Può aprire e può chiudere. Dare accesso o negare l’accesso – se non la possiedi o se hai quella sbagliata. Quella che apre un’altra porta.
Parliamone: ho un mazzo di chiavi piuttosto consistente. Diverse forme e grandezze, diversi materiali e diverse fattezze, di tempi antichi e tempi recenti. Belle da guardare e fantasticarci su. Chissà cosa aprono e chissà cosa avranno in serbo per me. Soprattutto: chissà perché ce le ho io, io che non so dove diavolo usarle.

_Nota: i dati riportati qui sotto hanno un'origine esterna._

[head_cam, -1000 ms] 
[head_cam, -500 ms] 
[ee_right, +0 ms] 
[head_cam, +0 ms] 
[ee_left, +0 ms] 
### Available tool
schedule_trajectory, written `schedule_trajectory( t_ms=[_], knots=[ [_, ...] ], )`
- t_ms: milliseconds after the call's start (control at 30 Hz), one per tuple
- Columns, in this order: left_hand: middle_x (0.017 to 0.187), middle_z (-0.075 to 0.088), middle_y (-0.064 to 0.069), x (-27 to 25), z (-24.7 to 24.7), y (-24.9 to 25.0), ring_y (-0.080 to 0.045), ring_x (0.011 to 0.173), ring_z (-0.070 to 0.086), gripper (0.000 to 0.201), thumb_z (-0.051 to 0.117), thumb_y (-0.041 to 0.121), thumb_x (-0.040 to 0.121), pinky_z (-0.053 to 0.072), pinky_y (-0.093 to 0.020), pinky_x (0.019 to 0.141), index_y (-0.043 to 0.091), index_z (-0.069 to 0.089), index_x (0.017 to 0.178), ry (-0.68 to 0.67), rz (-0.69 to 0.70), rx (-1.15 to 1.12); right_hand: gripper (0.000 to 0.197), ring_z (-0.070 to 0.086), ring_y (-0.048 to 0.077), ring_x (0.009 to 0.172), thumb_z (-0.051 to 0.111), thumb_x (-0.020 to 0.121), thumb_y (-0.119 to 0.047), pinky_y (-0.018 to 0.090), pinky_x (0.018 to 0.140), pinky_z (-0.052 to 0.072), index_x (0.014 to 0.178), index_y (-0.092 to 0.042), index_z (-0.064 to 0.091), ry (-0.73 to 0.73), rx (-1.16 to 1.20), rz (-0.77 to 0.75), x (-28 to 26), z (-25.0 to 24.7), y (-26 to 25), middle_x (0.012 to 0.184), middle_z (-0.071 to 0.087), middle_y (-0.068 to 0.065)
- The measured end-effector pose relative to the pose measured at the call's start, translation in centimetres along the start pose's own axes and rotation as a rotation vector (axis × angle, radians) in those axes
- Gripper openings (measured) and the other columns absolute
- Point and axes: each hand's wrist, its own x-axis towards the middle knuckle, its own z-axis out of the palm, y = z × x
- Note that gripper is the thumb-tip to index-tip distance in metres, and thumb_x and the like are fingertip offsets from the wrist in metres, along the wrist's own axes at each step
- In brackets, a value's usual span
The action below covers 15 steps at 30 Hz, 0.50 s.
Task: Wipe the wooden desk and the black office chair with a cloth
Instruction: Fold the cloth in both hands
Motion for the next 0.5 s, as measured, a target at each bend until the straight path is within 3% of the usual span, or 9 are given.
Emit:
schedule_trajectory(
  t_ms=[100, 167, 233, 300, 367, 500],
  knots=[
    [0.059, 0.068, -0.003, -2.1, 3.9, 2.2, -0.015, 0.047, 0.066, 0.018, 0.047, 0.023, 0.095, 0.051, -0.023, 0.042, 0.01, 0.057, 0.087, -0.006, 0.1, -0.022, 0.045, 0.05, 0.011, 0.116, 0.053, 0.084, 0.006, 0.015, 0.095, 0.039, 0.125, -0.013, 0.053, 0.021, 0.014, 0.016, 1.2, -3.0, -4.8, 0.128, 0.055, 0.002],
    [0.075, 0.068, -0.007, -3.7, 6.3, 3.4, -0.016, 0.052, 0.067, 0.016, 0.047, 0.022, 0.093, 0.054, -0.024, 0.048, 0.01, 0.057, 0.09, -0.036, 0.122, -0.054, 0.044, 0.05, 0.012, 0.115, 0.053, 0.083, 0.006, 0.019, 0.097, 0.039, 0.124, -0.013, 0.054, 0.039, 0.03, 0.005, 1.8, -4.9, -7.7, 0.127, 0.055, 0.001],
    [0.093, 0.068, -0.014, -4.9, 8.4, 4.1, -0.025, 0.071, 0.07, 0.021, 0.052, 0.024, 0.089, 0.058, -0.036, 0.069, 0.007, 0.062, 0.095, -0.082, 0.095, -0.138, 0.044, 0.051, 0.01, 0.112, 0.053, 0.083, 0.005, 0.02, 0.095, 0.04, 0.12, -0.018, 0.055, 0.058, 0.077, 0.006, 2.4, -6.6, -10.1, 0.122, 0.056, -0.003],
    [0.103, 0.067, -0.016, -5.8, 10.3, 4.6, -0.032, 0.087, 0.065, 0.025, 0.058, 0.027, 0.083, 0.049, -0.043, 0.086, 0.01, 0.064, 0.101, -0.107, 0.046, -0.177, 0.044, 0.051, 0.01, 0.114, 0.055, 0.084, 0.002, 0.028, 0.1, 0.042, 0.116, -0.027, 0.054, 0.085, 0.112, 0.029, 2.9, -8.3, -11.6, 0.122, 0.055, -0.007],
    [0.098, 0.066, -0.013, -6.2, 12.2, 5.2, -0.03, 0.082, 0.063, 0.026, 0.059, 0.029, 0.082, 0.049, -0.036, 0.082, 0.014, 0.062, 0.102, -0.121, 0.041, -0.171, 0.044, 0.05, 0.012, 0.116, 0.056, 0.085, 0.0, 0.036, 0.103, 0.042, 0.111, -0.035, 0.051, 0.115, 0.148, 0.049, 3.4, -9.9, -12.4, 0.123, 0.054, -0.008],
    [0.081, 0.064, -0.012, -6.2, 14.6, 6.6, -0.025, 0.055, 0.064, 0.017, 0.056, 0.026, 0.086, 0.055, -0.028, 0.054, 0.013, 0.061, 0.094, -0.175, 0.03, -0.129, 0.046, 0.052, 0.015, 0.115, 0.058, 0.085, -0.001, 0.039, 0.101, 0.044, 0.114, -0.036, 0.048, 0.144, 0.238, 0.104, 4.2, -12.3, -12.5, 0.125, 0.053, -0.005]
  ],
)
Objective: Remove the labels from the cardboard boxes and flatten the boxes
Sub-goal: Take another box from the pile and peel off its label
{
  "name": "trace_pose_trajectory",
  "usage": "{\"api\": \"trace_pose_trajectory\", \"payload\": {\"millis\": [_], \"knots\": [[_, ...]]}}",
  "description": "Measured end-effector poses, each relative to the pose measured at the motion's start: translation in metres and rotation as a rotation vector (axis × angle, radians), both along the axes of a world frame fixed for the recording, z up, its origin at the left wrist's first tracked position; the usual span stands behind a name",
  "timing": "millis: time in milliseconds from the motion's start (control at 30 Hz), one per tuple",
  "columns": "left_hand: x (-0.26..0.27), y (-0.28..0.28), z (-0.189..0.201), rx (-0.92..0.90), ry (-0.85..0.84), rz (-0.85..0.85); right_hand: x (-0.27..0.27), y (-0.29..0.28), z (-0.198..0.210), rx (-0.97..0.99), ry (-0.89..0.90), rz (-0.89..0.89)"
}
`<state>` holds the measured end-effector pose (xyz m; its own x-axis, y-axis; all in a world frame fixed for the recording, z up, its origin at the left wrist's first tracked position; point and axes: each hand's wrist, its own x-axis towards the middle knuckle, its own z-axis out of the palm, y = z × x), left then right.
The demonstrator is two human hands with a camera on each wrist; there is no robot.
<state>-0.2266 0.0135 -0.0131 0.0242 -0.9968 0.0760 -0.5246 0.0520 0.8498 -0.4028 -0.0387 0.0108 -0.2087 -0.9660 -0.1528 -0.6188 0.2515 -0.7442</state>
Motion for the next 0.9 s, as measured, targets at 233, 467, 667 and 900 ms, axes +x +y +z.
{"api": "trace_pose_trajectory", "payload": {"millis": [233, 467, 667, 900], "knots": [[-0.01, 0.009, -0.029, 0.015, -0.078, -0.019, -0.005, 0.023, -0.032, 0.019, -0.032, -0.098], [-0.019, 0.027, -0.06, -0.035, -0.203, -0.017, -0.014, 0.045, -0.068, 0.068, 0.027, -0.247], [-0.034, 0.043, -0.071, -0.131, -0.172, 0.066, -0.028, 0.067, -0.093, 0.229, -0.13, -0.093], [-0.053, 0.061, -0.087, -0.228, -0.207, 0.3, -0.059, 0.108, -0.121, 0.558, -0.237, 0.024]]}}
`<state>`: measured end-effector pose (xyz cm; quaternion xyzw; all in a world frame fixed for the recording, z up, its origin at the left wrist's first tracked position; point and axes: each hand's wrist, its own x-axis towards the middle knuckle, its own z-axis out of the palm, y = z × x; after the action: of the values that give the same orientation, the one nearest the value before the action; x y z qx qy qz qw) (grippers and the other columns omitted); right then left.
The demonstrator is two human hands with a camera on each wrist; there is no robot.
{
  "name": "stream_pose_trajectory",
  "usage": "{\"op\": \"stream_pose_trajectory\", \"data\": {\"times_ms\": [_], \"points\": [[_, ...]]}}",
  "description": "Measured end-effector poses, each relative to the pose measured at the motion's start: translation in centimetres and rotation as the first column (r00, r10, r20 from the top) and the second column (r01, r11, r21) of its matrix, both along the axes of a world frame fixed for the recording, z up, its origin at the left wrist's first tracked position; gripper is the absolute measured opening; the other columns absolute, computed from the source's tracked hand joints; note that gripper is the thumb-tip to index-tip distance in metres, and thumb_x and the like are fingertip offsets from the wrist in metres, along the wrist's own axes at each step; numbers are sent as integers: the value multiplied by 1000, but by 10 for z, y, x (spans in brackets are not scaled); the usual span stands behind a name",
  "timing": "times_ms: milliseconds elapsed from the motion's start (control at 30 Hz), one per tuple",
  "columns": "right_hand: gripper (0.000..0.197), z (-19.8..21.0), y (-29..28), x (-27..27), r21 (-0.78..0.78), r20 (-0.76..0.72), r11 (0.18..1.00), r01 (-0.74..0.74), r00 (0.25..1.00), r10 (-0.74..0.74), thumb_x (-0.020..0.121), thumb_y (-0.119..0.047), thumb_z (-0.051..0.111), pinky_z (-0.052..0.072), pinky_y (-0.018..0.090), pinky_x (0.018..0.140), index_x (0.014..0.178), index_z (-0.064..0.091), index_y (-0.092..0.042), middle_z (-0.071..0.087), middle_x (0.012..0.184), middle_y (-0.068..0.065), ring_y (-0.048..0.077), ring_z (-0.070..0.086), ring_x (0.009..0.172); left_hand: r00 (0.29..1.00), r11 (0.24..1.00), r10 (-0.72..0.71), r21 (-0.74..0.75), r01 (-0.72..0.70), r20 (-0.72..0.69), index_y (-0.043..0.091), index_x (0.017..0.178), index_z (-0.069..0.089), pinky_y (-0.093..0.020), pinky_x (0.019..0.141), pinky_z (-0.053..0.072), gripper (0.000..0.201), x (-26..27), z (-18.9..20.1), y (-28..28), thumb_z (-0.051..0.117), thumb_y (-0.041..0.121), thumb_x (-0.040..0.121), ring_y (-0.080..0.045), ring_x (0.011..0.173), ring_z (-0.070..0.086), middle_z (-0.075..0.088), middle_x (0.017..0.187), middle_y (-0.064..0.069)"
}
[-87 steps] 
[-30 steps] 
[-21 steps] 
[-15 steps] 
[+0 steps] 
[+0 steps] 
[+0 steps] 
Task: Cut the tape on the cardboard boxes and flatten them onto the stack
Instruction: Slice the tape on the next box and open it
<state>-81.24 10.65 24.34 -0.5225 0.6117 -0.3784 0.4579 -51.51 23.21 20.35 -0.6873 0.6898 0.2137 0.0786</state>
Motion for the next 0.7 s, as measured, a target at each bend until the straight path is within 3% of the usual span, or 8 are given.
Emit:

Partendo dal presupposto che una chiave serve ad aprire-chiudere, altrimenti non sarebbe una chiave, scoprire che porte o che forzieri aprono è un’ambizione lecita (a mio umile parere). Non so perché questo mazzo di chiavi ce l’ho io, anche questo è un cruccio che mi sento di affermare in tutta tranquillità sia lecito avere. Ci sono nata, non me le sono scelte io, e a qualcosa serviranno.
Facendomi forte di questa conclusione, negli anni, ogni volta che trovavo una serratura ci buttavo l’occhio. Tanto per indovinare se una delle mie chiavi potesse appartenere a quel luogo specifico. Non so come sia avvenuto – forse un mero calcolo delle probabilità lo spiegherebbe – ma ho trovato spesso la chiave giusta per aprire la porta giusta, o anche alcuni forzieri, lo dico con sollievo e orgoglio. Questione di culo, forse, ma anche di caparbietà.
Detto questo, sono lieta di notare come più chiavi ti permetti di utilizzare e più il portachiavi prolifichi. Una sorta di gioco di prestigio, lo guardi e lo riguardi, ma senza capirci nulla. Come diavolo può accadere?
A me accade, anche se la comprensione è ancora per me un evidente accesso negato.